• [REQUIRED WORK]: Output the full listing below exactly.
[INFORMATION PROVIDED]
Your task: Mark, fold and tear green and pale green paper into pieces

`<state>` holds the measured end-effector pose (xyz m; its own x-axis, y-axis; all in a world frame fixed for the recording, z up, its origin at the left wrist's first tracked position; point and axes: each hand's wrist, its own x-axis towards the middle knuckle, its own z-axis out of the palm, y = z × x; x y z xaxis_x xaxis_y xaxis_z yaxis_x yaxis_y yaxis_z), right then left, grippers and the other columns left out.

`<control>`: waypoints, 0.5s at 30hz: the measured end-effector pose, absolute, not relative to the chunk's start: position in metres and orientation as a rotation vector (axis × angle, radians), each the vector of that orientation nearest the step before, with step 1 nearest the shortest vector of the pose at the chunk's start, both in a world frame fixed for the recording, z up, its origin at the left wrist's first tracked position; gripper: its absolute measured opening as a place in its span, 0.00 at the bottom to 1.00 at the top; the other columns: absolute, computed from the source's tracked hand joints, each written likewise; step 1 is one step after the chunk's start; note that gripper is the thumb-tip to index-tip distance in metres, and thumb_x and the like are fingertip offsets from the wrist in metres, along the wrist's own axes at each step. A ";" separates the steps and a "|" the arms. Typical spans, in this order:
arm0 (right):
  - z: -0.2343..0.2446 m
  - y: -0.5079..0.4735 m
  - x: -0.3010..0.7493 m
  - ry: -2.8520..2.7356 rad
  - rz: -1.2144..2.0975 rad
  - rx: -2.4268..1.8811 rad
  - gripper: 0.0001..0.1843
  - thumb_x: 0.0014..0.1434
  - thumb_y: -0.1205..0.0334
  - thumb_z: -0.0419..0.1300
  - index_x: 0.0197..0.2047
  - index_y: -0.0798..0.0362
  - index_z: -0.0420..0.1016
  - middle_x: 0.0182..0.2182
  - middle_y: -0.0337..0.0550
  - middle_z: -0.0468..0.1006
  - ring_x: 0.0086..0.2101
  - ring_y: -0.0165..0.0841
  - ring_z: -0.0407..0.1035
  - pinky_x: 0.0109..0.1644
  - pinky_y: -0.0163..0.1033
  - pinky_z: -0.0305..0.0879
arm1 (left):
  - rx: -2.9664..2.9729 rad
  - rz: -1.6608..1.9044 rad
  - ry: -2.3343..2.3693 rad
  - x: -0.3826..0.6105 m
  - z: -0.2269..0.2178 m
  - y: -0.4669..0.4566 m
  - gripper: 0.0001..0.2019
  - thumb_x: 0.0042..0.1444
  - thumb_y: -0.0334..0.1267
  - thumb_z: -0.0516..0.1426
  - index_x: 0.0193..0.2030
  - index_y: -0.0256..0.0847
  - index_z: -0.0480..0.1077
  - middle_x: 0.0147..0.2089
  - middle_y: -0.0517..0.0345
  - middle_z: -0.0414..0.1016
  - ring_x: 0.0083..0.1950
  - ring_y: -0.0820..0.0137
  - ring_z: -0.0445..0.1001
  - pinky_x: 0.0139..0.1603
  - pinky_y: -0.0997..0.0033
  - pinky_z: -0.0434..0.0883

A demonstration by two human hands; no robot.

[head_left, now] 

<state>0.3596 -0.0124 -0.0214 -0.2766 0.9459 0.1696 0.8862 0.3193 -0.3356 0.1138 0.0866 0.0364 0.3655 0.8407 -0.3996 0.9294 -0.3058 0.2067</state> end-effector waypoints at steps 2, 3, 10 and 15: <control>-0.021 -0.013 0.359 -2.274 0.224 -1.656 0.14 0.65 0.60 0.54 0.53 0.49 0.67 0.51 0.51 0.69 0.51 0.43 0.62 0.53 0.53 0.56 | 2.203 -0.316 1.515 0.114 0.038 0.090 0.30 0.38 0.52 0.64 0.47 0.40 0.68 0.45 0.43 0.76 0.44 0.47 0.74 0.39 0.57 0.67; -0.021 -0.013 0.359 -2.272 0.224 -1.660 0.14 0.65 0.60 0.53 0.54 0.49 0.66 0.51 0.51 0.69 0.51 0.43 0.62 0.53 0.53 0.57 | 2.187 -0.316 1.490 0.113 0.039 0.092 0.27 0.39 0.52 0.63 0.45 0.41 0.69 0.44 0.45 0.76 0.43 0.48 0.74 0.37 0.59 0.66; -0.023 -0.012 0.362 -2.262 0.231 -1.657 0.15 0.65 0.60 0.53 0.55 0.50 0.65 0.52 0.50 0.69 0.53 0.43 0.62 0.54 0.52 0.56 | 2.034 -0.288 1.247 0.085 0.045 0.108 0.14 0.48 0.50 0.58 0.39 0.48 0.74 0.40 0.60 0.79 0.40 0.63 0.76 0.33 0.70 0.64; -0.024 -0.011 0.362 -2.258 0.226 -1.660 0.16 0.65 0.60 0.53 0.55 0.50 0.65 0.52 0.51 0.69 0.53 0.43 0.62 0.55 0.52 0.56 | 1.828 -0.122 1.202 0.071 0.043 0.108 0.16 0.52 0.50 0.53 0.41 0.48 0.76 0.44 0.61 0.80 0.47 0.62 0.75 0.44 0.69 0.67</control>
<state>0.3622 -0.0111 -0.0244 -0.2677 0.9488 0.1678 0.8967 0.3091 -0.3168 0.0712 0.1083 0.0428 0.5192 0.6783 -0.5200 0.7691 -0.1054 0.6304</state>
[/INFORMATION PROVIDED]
• [ANSWER SECTION]:
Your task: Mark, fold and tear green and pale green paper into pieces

`<state>` holds the measured end-effector pose (xyz m; its own x-axis, y-axis; all in a world frame fixed for the recording, z up, its origin at the left wrist's first tracked position; point and axes: each hand's wrist, its own x-axis towards the middle knuckle, its own z-axis out of the palm, y = z × x; x y z xaxis_x xaxis_y xaxis_z yaxis_x yaxis_y yaxis_z), right then left, grippers and the other columns left out.

`<control>`: waypoints, 0.5s at 30hz: the measured end-effector pose, absolute, not relative to the chunk's start: position in metres and orientation as a rotation vector (axis × angle, radians), each the vector of that orientation nearest the step before, with step 1 nearest the shortest vector of the pose at the chunk's start, both in a world frame fixed for the recording, z up, its origin at the left wrist's first tracked position; gripper: its absolute measured opening as a place in its span, 0.00 at the bottom to 1.00 at the top; the other columns: absolute, computed from the source's tracked hand joints, each written likewise; step 1 is one step after the chunk's start; note that gripper is the thumb-tip to index-tip distance in metres, and thumb_x and the like are fingertip offsets from the wrist in metres, along the wrist's own axes at each step. A ";" separates the steps and a "|" the arms. Typical spans, in this order:
arm0 (right):
  - z: -0.2343..0.2446 m
  - y: -0.5079..0.4735 m
  - x: -0.3010..0.7493 m
  - ry: -2.8520..2.7356 rad
  - rz: -1.2144..2.0975 rad
  - rx: -2.4268..1.8811 rad
  - gripper: 0.0001..0.1843
  - thumb_x: 0.0014..0.1434
  - thumb_y: -0.1205..0.0334
  - thumb_z: -0.0419..0.1300
  - index_x: 0.0197..0.2047
  - index_y: -0.0798..0.0362
  - index_z: -0.0420..0.1016
  - middle_x: 0.0182..0.2182
  - middle_y: -0.0337..0.0550
  - middle_z: -0.0468..0.1006
  - ring_x: 0.0086..0.2101
  - ring_y: -0.0165..0.0841
  - ring_z: -0.0407..0.1035
  - pinky_x: 0.0109..0.1644
  - pinky_y: -0.0163..0.1033
  - pinky_z: -0.0305..0.0879
arm1 (left):
  - rx: -2.9664..2.9729 rad
  - rz: -1.6608..1.9044 rad
  - ry: -2.3343..2.3693 rad
  - x: -0.3826..0.6105 m
  - z: -0.2269..0.2178 m
  - y: -0.4669..0.4566 m
  - gripper: 0.0001..0.2019
  - thumb_x: 0.0042..0.1444
  - thumb_y: -0.0334..0.1267
  - thumb_z: -0.0516..0.1426
  - index_x: 0.0193..0.2030
  - index_y: -0.0256..0.0847
  - index_z: -0.0480..0.1077
  - middle_x: 0.0147..0.2089
  - middle_y: -0.0517..0.0345
  - middle_z: -0.0414..0.1016
  - ring_x: 0.0083..0.1950
  - ring_y: -0.0820..0.0137
  - ring_z: -0.0445..0.1001
  - pinky_x: 0.0139..0.1603
  - pinky_y: -0.0997..0.0033
  - pinky_z: -0.0434..0.0883

A demonstration by two human hands; no robot.

[head_left, now] 

<state>0.3596 -0.0124 -0.0214 -0.2766 0.9459 0.1696 0.8862 0.3193 -0.3356 0.1138 0.0866 0.0364 0.3655 0.8407 -0.3996 0.9294 -0.3058 0.2067</state> end-effector waypoints at steps 2, 3, 10 and 15: <control>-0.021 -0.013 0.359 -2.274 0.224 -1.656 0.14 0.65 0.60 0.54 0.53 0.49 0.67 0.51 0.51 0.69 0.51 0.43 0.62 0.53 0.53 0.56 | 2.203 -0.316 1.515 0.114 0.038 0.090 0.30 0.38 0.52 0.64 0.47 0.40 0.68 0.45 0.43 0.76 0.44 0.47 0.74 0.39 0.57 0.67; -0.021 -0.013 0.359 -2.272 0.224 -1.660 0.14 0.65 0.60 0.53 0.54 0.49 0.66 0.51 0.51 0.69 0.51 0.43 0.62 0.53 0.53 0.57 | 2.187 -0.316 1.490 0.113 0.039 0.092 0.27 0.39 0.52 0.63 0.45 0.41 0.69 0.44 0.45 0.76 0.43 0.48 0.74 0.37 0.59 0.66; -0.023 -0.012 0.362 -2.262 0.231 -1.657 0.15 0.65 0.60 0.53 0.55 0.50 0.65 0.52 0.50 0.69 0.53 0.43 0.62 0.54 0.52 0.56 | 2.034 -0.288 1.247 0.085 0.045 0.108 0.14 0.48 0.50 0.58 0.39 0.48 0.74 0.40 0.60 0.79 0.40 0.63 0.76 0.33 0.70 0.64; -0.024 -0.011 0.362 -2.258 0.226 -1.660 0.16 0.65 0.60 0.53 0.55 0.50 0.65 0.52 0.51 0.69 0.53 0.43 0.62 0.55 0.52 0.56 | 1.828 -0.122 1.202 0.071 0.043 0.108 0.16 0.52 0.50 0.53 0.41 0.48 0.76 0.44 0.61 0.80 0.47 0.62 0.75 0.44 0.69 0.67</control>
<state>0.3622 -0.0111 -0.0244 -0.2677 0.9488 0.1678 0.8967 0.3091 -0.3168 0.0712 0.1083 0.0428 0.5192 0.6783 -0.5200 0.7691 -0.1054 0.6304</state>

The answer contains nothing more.